Although the original Dreambooth paper mentions using 3-5 images from my experience and others the optimal number is around 10-15 images of the subject. I used 15 images of Thor in various poses with various backgrounds. As we can notice, Thor is mostly centered in the photos and there are no other pets (his brother) or objects. If the photo is cluttered with othe objects, humans, pets, etc Dreambooth will not be able to learn the unique subject we are training to fine-tune.
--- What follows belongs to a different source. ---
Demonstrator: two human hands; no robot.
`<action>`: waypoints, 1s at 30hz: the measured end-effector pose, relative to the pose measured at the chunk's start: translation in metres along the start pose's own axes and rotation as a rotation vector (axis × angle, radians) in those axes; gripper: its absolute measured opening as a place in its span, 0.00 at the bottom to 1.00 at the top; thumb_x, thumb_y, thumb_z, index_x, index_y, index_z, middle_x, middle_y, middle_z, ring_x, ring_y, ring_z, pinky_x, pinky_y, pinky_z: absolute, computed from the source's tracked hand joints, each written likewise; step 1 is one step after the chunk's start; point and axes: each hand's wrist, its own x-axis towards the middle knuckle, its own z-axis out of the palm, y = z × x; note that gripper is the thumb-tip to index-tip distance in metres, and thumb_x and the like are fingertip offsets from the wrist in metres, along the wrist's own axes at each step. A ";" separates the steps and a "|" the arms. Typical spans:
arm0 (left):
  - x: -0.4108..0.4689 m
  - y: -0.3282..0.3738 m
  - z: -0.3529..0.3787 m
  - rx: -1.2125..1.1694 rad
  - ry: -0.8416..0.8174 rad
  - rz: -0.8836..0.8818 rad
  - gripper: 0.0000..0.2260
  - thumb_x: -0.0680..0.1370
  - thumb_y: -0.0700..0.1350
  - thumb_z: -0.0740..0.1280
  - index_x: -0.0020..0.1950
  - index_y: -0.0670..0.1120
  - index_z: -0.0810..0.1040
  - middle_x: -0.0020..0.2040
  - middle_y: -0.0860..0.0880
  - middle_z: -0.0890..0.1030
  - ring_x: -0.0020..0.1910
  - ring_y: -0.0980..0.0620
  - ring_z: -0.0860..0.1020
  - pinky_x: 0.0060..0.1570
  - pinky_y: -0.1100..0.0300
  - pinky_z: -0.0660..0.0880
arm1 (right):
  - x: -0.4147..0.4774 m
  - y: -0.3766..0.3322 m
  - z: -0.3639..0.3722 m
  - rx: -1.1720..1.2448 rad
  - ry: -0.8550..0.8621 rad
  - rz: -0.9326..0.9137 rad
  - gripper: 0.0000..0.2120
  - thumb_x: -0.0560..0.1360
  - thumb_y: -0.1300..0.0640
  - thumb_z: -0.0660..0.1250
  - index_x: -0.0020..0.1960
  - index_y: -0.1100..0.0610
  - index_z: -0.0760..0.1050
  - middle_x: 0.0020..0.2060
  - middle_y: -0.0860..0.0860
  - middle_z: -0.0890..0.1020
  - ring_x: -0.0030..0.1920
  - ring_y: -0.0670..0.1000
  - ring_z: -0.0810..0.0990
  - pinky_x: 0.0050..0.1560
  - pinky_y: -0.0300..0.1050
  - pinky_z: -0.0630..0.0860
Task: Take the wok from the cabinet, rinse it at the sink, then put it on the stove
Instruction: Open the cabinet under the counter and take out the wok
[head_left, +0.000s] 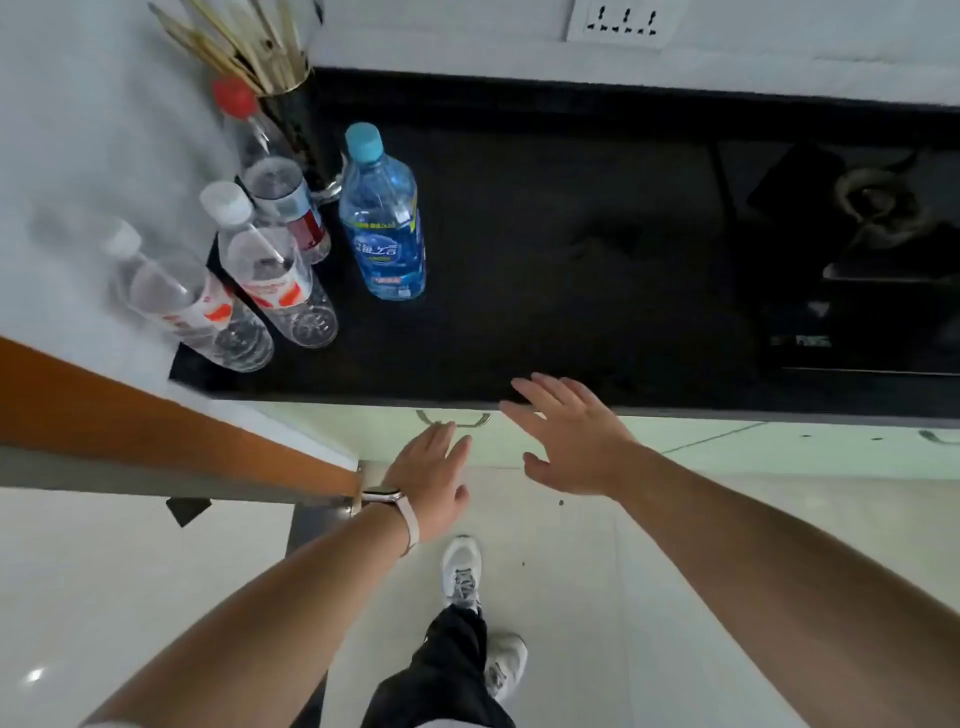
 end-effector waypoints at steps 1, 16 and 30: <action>0.007 -0.002 0.003 0.010 0.010 0.003 0.28 0.78 0.50 0.59 0.77 0.45 0.57 0.78 0.41 0.55 0.77 0.42 0.54 0.75 0.50 0.54 | 0.012 0.003 0.002 -0.037 0.012 -0.035 0.34 0.77 0.43 0.59 0.80 0.49 0.52 0.81 0.53 0.52 0.80 0.56 0.49 0.78 0.54 0.46; 0.061 -0.015 0.032 -0.072 0.162 0.086 0.36 0.70 0.48 0.65 0.75 0.41 0.59 0.74 0.42 0.65 0.73 0.40 0.63 0.72 0.45 0.61 | 0.088 0.039 0.020 -0.175 0.122 -0.180 0.31 0.74 0.38 0.57 0.74 0.48 0.67 0.74 0.54 0.70 0.72 0.60 0.70 0.72 0.59 0.63; 0.030 -0.004 0.061 -0.168 0.342 0.046 0.18 0.69 0.43 0.64 0.58 0.40 0.73 0.50 0.45 0.76 0.50 0.43 0.73 0.62 0.47 0.69 | 0.090 0.036 0.018 -0.188 0.068 -0.139 0.32 0.75 0.37 0.55 0.76 0.49 0.65 0.75 0.55 0.68 0.74 0.60 0.67 0.74 0.59 0.62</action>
Speaking of unique, the principle of Dreambooth is using an unique token (word) associated with the subject to be injected in the “dictionary” of the model during the fine-tuning process.This is called the instance_prompt and can be something like "a photo of <TOK> cat", where TOK is my unique identifier describing Thor. The word describing the generic class noun of the subject (i.e. cat in this context) is also needed for better results.
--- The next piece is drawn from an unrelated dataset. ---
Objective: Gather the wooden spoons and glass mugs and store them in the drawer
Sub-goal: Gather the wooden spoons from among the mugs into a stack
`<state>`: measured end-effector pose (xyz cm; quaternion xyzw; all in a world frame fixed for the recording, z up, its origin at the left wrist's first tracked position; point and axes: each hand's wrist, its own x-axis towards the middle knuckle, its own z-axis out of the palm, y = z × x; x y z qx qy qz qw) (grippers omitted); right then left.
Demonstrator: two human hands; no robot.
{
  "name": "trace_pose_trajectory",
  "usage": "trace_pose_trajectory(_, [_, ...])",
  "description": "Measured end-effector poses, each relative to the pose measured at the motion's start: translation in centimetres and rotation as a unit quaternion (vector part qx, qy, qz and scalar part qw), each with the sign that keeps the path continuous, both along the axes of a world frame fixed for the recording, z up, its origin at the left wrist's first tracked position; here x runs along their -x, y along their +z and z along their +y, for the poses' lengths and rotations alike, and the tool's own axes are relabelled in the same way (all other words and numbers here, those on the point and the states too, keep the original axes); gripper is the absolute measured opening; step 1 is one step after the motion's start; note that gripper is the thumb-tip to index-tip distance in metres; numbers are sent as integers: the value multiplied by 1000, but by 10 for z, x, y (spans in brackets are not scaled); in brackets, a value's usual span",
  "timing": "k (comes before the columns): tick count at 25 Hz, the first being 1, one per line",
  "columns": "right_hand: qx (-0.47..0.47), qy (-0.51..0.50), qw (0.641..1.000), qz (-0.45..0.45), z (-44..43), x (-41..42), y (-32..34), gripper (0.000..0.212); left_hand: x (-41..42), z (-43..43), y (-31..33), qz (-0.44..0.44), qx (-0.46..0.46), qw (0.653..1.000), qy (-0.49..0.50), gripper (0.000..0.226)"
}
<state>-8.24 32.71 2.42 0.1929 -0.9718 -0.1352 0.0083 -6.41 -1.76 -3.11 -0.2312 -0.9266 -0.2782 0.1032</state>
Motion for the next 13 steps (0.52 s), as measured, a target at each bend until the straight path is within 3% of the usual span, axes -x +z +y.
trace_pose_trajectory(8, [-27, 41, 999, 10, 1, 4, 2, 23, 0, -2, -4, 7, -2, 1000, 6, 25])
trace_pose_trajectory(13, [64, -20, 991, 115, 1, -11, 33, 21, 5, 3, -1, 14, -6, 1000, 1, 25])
Thor in various poses Training images of my cat Thor taken in various poses with different background.

The motivation behind linking the unique identifier <TOK> with a class noun CAT during training is to leverage the model’s strong visual prior of the subject’s class. In other words, it will be much easier for the model to learn what Thor looks like if we tell it that it is a cat and not a handsome Marvel actor. The DreamBooth paper mentions that including a relevant noun in the training prompts decreased training speed and increased the visual fidelity of the subject’s reproduced features.
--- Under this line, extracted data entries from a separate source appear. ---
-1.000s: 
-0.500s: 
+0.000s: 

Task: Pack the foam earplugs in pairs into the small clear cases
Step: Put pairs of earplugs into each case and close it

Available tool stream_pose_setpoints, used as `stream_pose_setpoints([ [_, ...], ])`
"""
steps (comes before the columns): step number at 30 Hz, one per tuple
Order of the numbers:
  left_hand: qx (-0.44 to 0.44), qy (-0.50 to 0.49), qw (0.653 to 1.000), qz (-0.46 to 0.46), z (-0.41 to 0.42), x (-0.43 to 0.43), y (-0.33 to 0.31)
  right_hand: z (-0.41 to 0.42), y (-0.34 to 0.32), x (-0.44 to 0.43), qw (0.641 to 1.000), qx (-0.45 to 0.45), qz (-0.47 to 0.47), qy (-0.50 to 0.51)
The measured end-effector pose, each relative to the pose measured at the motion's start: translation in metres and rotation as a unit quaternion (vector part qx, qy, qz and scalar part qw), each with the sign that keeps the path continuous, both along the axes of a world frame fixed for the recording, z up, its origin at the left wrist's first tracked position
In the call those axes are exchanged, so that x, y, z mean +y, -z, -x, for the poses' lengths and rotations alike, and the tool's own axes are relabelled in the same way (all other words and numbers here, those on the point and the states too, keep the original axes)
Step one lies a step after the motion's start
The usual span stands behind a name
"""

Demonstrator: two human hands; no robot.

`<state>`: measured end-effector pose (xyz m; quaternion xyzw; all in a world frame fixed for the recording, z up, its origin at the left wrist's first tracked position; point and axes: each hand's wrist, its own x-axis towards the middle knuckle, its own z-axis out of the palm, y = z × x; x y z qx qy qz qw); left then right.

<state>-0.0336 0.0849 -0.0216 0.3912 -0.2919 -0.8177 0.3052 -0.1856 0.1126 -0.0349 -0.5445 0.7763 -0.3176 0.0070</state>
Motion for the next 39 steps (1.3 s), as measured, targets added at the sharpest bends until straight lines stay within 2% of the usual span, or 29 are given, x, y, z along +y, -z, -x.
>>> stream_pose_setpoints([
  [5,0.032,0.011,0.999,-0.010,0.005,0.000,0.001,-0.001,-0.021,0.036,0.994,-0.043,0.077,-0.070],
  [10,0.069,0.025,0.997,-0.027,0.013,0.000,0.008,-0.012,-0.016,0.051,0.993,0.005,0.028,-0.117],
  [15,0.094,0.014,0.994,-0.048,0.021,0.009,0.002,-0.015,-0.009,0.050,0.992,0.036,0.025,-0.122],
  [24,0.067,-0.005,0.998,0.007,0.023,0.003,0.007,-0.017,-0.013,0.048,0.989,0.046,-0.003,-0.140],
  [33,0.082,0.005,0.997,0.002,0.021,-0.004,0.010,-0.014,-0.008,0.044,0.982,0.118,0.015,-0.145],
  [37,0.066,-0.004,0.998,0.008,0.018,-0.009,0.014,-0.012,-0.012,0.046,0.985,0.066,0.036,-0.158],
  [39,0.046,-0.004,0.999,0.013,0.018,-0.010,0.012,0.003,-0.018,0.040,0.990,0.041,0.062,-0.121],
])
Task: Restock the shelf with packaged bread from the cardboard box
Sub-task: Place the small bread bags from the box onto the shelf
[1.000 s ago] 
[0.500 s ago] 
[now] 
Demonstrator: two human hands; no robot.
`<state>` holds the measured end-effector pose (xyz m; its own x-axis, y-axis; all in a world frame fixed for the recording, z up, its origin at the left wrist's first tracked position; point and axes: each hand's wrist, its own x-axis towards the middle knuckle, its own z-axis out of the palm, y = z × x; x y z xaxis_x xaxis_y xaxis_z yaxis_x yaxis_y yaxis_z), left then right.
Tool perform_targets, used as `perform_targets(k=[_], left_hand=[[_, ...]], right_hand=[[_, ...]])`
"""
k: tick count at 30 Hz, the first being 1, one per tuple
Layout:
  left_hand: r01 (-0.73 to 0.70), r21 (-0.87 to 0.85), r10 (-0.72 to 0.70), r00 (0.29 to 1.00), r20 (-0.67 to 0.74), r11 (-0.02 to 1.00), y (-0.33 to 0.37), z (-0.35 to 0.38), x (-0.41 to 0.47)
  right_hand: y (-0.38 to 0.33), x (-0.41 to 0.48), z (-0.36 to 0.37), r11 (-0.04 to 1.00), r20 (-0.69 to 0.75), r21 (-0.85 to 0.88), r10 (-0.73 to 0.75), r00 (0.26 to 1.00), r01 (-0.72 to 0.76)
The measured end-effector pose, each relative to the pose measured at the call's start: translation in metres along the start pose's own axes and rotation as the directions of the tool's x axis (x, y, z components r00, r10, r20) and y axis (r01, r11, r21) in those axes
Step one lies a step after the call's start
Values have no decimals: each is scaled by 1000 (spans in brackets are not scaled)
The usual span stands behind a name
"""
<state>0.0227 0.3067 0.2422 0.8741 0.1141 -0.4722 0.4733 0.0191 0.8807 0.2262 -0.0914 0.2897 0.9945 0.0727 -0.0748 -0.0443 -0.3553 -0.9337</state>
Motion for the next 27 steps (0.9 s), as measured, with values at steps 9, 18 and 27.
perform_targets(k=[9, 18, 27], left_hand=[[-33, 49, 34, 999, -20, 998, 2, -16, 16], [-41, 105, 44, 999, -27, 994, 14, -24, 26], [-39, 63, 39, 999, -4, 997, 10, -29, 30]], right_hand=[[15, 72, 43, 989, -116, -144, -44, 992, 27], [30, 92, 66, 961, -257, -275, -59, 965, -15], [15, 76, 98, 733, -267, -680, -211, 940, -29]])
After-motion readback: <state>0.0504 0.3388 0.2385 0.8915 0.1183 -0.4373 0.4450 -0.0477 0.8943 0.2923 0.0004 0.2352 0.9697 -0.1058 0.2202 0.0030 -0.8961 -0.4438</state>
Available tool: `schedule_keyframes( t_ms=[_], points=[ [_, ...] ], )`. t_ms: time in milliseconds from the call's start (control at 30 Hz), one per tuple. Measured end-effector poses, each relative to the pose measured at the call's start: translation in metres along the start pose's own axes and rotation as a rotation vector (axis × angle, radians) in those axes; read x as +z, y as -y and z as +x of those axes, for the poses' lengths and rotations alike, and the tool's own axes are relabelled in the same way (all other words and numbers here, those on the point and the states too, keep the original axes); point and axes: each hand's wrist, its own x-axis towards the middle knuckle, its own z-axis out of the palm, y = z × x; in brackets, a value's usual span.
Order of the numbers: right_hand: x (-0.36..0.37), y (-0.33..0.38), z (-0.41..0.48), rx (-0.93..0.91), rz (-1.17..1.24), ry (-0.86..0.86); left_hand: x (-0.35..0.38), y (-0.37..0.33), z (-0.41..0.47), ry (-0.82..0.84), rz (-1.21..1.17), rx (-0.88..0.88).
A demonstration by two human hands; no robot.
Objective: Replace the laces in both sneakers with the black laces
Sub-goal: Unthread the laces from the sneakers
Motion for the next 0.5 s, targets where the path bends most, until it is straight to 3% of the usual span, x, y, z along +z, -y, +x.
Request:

Thor Wrong Thor, I guess?. Photo generated with Stable Diffusion 3, prompt: “a photo of Thor Marvel actor with an orange cat and his hammer, lighting and storm in the background”

However, there are still two issues we must address before we can fine-tune the model according to the Dreambooth paper:

Language drift : Language drift refers to the catastrophic forgetting of a large language model that has been trained on a larget amount of data that simply “forgets” the syntactic and semantic meaning of an object when fine-tuned. In simpler words, the model forgets what a cat looks like and will start generating bananas instead
Reduced output diversity: This means that the model will learn to reproduce the subject with high accuracy, but mostly in the poses and contexts present in the training images.

To solve this issue, the authors of the Dreambooth paper introduce “prior-preservation” which addresses the 2 issues that happen when training one such a small sample of data. The idea is to supervise the fine-tuning process with the model’s own generated samples of the class noun, in our case “cat”. These prior-preserving images are sampled and labeled using the [class noun] prompt. This helps the model remember what a generic member of the subject class looks like. The authors recommend sampling a number of 100 × 𝑁or 200 × 𝑁 [class noun] images, where 𝑁 stands for the number of images of the subject. I used 15 images and 100 steps, so in total I trained with 1500 steps.

Tips and tricks

use 10-15 photos of your subject (not 3-5 like the paper suggests).
same photo size and square ratio: Although not specifically required, I noticed I get much faster and better results when the photos have a square ratio and the same size. I added the option to re-size the photos programmatically in Google Colab.
use a low learning rate (1e-4, 1e-6) for animals and humans.
monitor the training to see where the sweet spot is for max_train_steps: Dreambooth tends to overfit quickly, too few steps and your cat looks like any generic cat, too many steps and your cat looks like Cerberus. I used --validation_prompt, --validation_epochs, and --checkpointing steps. Additionally you can use Weights & Biases to see how your training progresses and your model learns. Started with max_train_steps=400 and gradually increased.
train without class prior-preservation option first as this requires more memory and training takes longer. My results were slightly better with the parameter --with_prior_preservation, but when I tried to increase my max_train_steps=2000 I ran into memory issues.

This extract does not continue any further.